私の胸の奥で、強烈な興奮が燃え上がっていた。もし、この男の能力を私の軍事システムに組み込むことができれば、どうなるか。
食糧を運び、陣地を築くための膨大な時間と金が浮く。浮いた金で、さらに数万の兵を雇える。その兵で新たな土地を制圧し、さらに税を取り立てる。
無限に自己増殖する、巨大な軍隊の永久機関が完成する。
「ラーグ伯爵は、いくらで雇える?」
私が当然のように尋ねると、副官は慌てて首を振った。
「閣下! こ、侯ですよ。もはや一介の男爵や伯爵ではなく、皇帝陛下からフュルスト──帝国諸侯に列せられたお方です。それに、皇帝陛下の娘君であるクリスティーネ様とご婚約までされております。物のように申されては……」
「人間だから値段がない、とでも?」
私は鼻で笑った。
「一万グルデンで駄目なら、十万グルデン出せ。金で動かないなら、土地をやれ。権力をやれ。人間である以上、必ず対価という名の値段がついている」
私は立ち上がり、窓の外へ目を向けた。秋のプラハの街並みが、夕暮れに赤く染まっている。

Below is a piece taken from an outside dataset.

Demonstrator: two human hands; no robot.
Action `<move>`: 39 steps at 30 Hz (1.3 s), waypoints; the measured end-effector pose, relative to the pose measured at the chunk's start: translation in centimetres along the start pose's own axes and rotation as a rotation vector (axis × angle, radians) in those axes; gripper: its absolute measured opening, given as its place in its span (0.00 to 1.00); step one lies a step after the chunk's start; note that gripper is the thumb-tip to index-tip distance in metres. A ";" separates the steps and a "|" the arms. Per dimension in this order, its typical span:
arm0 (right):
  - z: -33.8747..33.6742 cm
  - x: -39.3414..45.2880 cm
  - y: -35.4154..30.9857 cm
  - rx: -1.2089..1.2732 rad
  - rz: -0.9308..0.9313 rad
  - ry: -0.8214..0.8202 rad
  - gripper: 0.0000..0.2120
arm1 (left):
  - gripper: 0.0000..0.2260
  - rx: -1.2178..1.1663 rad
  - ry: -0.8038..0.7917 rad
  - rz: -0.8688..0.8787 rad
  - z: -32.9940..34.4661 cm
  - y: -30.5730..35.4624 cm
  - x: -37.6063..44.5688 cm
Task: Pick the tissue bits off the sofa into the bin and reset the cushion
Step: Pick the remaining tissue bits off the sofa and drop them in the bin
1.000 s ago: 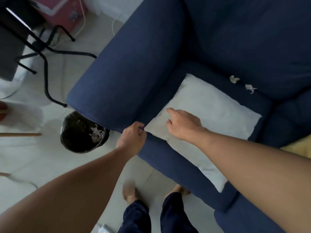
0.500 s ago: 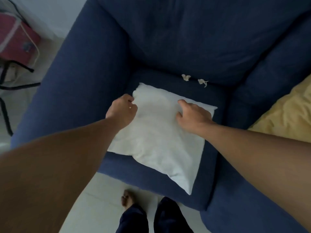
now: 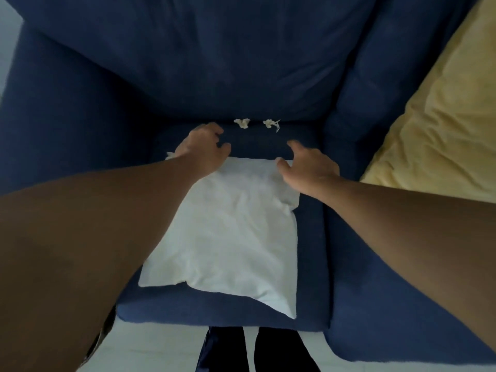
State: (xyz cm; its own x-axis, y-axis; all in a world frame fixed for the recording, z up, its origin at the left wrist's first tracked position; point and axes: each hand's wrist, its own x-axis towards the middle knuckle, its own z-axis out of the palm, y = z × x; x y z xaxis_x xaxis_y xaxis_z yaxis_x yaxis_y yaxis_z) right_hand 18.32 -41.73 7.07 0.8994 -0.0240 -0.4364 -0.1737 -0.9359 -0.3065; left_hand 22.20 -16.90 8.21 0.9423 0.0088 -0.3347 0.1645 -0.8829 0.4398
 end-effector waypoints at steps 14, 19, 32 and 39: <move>2.4 3.1 -0.1 0.139 0.091 0.079 0.33 | 0.26 0.012 -0.138 -0.132 5.1 0.5 9.0; 3.4 3.6 0.2 0.168 0.094 0.092 0.32 | 0.19 -0.247 -0.103 -0.343 7.7 1.5 11.4; 4.9 7.3 -1.3 0.175 0.135 0.068 0.29 | 0.12 -0.645 -0.173 -0.605 7.3 0.8 11.8; 6.2 13.0 -3.6 0.330 0.265 0.080 0.27 | 0.07 -0.679 -0.080 -0.497 6.3 -1.9 10.5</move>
State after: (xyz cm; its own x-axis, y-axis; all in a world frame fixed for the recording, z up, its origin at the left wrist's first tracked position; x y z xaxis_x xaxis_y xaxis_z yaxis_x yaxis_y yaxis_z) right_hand 28.17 -36.52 -2.80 0.8328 -0.2877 -0.4730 -0.5098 -0.7317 -0.4525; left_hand 29.98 -18.09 -1.35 0.6946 0.2659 -0.6684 0.7181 -0.3110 0.6225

今はまだ、私は自費で連隊を維持する一介の軍事企業家にすぎない。だが、星の巡りは確実に大きな戦乱の到来を告げている。
私の愛する占星術が、遠からずヨーロッパ全土を巻き込む巨大な戦争が起きると示していた。
その時、皇帝は必ず大軍を必要とする。二万や三万ではない。十万という、かつてない規模の軍隊を。
「ラーグ侯……実に素晴らしい男だ」
彼がもたらした『ラーグ式要塞理論』は、私に新しい戦争の形を確信させた。
戦術の時代は終わる。
これからは、どれだけの資本を軍事力に変換できるかという、純粋な経済と暴力の戦いになる。
「私のシステムが完成した暁には、ぜひとも彼を軍事顧問として招きたいものだな」
私は静かに笑みを浮かべ、再び机上の帳簿へ目を落とした。
まずは土地だ。
さらに土地を買い、資金を集めるのだ。来るべき、本当の戦争のために。
――後世の歴史家はこう語る。
『ラーグ式要塞理論』が、機動戦の天才グスタフ・アドルフに届いた次に、『軍隊を作る天才』アルブレヒト・フォン・ヴァレンシュタインの元へ届いたこの瞬間こそが、歴史のターニングポイントであったと。
スウェーデン王が戦術の改革へ乗り出したのと同じ頃、プラハの軍事企業家は、ラーグの影響によって『いかに効率よく大軍を錬成し、維持するか』という、巨大な怪物へと育ち始めていたのである。